Two weeks ago, Treasury fired the guy in charge of FinCEN (the part of Treasury that enforces and tracks Suspicious Activities Reports), Jim Freis, reportedly (pay wall) because he wanted to focus on law enforcement and financial crimes, rather than a more focused counterterrorism focus.
The issue wasn’t Fincen’s speed or personality conflicts, but more about control. To put it simply, Treasury wants more oversight of Fincen’s activities, including additional focus on international areas such as terrorist financing. “Fincen ought to be better integrated and tethered to the policy issues that relate to money laundering, terrorist financing and economic sanctions on behalf of the U.S. government. It’s not as well integrated as it should be,” said a senior administration official who spoke on condition of anonymity.
Freis saw Fincen’s role as more independent, and was primarily concerned with the agency’s role in supporting law enforcement agencies as well as tackling other financial crimes such as mortgage fraud.
And if that isn’t enough to make you wonder about this Administration’s commitment to making banks obey the law, consider that the apparent leading candidate to replace Freis is JP Morgan’s anti-money laundering VP, William Langford.
In December 2009, when JPMC extended a $2.9 million loan to the Islamic Republic of Iran Shipping lines, in violation of WMD sanctions, Langford was the VP at JPMC in charge of money laundering. He was there, too, when JPMC decided not to self-disclose the loan until they had almost been repaid.
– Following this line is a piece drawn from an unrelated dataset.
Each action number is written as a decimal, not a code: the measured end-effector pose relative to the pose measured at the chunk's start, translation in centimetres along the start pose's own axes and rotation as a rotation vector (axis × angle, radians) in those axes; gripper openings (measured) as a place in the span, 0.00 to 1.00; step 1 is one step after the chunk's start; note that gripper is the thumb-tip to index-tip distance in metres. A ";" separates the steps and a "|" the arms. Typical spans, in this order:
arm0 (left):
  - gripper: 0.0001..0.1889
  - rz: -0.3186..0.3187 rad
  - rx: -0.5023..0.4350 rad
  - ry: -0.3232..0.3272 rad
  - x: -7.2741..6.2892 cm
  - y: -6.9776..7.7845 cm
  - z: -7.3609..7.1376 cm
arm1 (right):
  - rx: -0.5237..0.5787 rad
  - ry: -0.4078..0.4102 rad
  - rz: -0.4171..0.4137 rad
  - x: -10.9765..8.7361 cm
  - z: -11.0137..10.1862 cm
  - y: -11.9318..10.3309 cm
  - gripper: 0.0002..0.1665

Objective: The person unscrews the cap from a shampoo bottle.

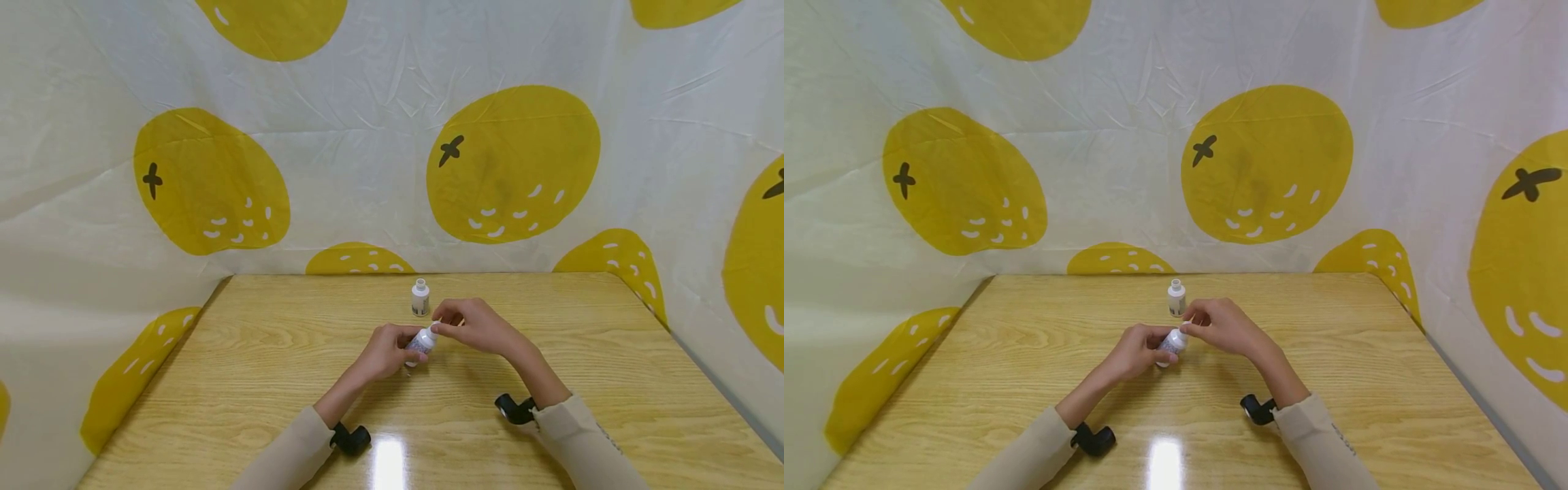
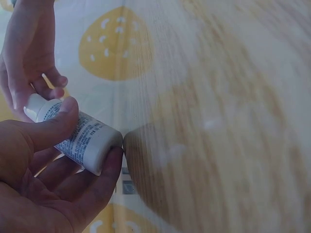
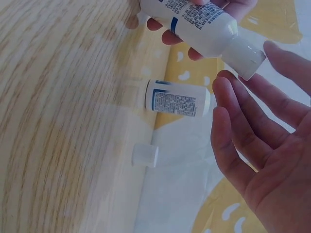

In the months before March 2011, when JPMC repeatedly claimed it didn’t have 20 documents relating to a wire transfer with Khartoum? Langford was at JPMC for that too.
The 9 wire transfers since April 2006 in violation of a range of sanctions? He was there for most of those.
And he was probably at JPM–though just barely–when JPMC transferred $20M in gold bullion–a ton of gold!–for an Iranian bank?
Now, presumably all this money laundering and sanctions violating happened in remote corners of JPMC, far from Langford’s views (though you would think his office would be involved in the non-responsive answers about the Khartoum documents and decisions about when and whether to self-disclose some of these violations). There is no reason to believe Langford facilitated any of this money laundering and sanctions violating.
Still, even aside from the whole revolving door problem, from the centrality of JPMC in both the MF Global and JPMC’s won Fail Whale investigations, it seems like Treasury might hire someone who couldn’t keep one bank in line, much less all of them.